::: Task input

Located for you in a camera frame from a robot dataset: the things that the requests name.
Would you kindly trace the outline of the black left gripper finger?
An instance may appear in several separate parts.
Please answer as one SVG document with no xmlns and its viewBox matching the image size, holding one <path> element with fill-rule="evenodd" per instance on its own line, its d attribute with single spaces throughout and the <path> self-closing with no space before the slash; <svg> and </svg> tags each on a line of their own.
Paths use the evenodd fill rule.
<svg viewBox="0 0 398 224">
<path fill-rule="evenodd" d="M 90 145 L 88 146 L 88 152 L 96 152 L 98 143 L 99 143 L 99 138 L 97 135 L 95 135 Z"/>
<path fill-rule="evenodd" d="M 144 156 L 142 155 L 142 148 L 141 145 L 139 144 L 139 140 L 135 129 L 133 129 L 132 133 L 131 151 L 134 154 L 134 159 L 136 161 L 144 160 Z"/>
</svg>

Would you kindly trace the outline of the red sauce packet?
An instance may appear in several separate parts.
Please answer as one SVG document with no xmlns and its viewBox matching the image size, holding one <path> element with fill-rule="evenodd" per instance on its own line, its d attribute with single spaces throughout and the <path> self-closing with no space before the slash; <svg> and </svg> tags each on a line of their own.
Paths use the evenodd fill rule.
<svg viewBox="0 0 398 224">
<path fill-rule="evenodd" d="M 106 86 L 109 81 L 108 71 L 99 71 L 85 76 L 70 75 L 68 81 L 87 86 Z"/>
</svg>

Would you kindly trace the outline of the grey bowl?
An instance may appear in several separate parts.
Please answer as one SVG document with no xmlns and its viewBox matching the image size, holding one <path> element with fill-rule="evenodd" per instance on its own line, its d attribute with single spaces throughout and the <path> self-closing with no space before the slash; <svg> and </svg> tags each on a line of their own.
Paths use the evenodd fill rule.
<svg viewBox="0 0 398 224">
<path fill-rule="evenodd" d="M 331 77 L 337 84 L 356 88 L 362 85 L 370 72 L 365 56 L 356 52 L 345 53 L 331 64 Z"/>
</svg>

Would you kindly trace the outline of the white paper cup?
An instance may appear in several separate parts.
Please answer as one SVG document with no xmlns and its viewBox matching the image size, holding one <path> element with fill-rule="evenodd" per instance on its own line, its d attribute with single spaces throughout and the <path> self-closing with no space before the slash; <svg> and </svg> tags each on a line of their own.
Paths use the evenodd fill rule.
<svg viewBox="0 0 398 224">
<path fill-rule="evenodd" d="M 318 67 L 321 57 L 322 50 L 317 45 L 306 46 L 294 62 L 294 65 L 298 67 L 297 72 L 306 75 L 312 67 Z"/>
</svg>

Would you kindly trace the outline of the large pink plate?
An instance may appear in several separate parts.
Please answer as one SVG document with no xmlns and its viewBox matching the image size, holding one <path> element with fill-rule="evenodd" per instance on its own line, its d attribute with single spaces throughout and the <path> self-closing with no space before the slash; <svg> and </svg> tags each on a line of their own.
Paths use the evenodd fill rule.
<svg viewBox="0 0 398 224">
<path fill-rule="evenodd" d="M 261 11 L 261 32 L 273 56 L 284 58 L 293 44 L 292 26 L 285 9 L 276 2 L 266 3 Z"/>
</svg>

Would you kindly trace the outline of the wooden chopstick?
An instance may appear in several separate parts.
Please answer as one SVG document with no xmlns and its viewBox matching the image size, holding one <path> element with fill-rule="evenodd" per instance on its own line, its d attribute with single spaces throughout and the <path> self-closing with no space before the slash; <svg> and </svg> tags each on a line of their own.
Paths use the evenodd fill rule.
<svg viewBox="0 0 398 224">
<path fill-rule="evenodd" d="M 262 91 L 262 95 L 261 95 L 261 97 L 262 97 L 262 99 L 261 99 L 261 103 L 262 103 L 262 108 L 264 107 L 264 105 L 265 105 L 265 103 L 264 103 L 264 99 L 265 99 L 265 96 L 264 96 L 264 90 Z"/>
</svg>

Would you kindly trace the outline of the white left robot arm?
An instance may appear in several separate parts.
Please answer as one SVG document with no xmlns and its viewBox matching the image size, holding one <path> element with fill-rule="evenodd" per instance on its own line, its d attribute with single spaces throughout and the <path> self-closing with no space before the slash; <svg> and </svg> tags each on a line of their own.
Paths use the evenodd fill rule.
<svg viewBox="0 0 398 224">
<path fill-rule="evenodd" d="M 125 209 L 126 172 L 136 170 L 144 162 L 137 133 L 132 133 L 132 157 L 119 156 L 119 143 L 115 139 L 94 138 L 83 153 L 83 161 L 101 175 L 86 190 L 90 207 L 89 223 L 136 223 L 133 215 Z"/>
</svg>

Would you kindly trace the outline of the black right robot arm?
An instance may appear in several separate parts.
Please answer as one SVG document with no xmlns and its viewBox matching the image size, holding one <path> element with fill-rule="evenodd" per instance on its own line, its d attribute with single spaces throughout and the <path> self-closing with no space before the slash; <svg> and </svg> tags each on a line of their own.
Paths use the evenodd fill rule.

::::::

> Aim of the task
Can you repeat, word for word, every line above from the one containing "Would you kindly trace the outline of the red" down to the one containing "Would you kindly trace the outline of the grey", including both?

> Output for this exercise
Would you kindly trace the outline of the red sauce packet?
An instance may appear in several separate parts.
Please answer as one SVG document with no xmlns and its viewBox matching the image size, holding one <path> element with fill-rule="evenodd" per instance on its own line, its d attribute with single spaces throughout and the <path> self-closing with no space before the slash; <svg> and </svg> tags each on a line of their own.
Paths use the evenodd fill rule.
<svg viewBox="0 0 398 224">
<path fill-rule="evenodd" d="M 106 86 L 109 81 L 108 71 L 99 71 L 85 76 L 70 75 L 68 81 L 87 86 Z"/>
</svg>

Would you kindly trace the outline of the grey bowl?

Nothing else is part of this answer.